Go through the entries below and say how many lines contain the string "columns"; write only that number.

● **Data records**:
────────────────────────────────────────

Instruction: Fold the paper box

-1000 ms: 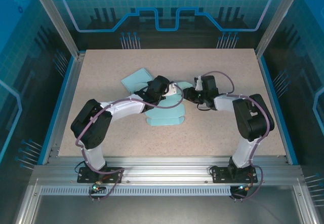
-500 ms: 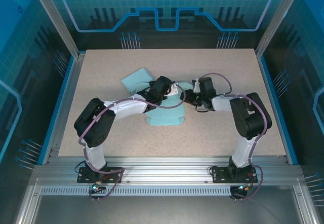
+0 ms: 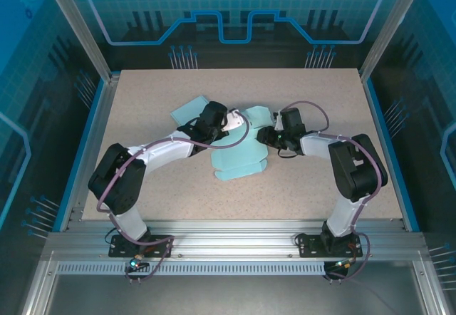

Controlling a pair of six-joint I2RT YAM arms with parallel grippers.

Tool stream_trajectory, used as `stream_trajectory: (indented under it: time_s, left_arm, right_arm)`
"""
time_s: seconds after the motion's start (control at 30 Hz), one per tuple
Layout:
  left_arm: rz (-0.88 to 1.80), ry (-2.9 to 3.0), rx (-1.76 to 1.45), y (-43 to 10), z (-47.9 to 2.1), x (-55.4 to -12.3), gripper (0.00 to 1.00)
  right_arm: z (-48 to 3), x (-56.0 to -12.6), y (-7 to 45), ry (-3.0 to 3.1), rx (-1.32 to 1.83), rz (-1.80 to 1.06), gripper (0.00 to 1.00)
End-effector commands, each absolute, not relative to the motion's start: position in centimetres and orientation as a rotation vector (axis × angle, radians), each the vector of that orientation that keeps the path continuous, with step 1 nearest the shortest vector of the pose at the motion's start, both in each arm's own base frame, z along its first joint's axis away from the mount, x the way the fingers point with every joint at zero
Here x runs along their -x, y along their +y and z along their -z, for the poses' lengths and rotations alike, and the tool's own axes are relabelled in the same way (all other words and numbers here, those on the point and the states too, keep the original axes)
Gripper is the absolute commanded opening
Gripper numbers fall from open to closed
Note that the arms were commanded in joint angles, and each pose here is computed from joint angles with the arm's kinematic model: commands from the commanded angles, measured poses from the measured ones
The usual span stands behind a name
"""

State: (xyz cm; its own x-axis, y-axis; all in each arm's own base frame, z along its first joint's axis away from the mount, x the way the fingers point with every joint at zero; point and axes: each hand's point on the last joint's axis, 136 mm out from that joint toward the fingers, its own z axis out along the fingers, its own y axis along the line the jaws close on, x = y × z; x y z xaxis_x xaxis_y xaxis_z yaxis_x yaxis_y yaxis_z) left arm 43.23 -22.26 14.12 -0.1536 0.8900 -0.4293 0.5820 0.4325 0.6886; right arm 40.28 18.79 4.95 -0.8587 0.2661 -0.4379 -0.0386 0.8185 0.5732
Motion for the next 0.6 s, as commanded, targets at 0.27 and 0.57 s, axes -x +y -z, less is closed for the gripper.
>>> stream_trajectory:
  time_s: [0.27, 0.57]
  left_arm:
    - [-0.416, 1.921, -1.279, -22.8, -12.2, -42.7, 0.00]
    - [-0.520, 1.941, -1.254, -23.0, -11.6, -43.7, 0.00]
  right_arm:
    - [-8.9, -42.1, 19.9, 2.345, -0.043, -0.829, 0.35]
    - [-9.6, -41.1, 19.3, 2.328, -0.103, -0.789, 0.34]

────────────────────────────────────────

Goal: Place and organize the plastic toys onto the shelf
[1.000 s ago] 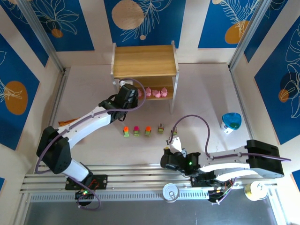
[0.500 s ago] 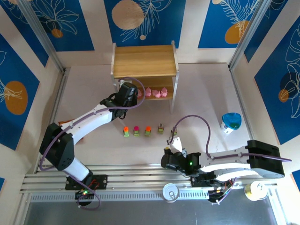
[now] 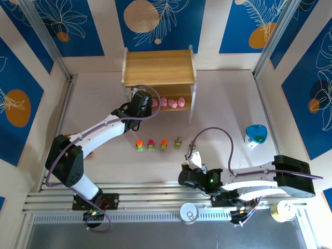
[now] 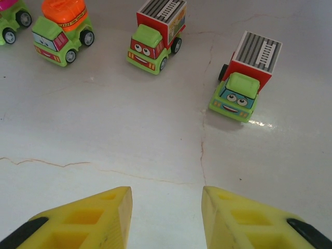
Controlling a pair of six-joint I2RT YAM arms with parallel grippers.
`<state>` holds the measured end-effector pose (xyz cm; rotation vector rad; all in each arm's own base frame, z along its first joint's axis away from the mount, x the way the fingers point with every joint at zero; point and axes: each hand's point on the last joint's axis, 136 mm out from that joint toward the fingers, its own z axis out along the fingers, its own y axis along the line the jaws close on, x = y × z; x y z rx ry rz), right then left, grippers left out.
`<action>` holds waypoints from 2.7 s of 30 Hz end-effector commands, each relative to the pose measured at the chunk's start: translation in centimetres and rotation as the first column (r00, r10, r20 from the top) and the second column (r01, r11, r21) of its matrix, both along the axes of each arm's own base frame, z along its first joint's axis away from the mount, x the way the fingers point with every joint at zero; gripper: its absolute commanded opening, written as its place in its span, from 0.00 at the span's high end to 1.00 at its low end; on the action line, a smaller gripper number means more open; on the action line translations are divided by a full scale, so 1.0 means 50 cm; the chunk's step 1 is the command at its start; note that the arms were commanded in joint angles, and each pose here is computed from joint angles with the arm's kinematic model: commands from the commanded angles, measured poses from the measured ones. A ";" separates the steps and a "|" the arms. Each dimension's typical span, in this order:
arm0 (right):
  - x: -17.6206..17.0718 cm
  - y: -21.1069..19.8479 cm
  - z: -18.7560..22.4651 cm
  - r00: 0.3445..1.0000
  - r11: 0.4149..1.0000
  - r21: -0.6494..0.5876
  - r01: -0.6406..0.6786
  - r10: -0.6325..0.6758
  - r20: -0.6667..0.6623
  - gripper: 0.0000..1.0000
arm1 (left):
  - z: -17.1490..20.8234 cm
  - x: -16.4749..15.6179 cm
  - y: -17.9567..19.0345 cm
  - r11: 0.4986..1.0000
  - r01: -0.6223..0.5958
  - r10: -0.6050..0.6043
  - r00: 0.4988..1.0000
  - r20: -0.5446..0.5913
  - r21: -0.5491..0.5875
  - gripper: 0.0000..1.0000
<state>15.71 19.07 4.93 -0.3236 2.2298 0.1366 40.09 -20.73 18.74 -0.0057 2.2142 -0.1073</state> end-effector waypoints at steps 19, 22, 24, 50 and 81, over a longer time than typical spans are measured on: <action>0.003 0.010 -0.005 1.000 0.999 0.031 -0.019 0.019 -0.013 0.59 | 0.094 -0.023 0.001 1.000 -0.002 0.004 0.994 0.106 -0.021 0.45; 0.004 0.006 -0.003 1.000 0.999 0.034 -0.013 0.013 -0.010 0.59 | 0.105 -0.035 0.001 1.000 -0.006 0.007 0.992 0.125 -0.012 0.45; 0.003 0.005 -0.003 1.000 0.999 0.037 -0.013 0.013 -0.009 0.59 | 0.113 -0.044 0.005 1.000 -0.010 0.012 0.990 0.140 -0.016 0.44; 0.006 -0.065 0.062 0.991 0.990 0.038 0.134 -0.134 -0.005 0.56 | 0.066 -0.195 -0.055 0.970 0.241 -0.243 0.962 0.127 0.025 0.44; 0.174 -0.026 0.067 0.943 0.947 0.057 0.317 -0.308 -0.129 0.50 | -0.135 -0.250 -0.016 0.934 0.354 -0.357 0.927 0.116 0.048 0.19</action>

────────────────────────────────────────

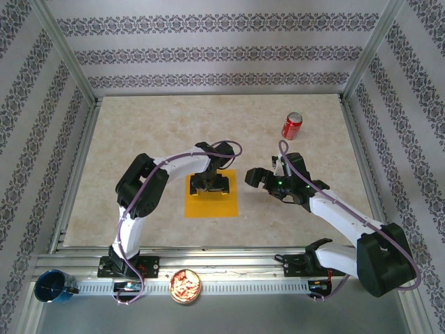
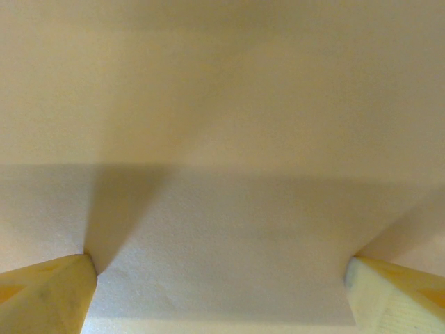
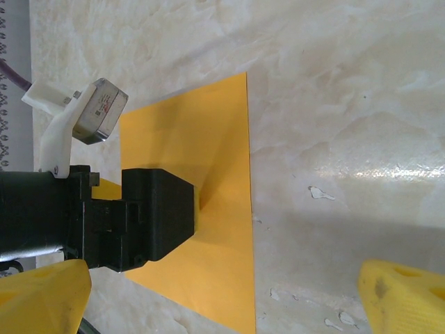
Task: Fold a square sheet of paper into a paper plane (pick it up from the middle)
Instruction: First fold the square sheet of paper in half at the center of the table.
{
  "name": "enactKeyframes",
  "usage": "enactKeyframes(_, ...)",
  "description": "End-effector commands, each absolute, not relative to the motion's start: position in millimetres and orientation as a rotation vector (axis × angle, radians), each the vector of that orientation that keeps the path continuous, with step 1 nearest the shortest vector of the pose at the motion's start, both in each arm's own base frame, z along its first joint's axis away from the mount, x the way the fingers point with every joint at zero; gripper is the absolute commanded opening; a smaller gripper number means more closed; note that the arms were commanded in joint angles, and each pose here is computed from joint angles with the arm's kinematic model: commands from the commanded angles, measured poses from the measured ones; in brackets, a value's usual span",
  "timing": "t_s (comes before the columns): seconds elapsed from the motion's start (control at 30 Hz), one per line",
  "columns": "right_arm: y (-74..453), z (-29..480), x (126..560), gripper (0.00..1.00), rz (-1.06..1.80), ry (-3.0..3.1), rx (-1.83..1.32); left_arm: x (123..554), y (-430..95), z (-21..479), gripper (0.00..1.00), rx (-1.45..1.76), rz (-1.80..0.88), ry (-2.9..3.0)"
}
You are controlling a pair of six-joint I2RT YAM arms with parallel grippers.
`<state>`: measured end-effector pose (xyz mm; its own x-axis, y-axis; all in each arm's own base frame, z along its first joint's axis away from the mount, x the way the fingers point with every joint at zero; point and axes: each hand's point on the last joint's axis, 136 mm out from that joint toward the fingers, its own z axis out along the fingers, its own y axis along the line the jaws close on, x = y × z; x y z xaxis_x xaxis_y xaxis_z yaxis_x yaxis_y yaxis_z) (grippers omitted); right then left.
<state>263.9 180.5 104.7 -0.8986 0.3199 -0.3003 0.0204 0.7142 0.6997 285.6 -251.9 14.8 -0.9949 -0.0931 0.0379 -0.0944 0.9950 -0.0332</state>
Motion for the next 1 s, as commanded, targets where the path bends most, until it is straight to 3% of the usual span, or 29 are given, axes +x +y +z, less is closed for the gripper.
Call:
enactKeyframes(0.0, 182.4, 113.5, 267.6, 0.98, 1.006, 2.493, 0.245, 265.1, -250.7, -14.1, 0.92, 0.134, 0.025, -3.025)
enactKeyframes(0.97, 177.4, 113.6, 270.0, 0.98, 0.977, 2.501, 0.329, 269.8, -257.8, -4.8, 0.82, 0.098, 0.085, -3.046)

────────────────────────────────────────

● **Exercise result**: 2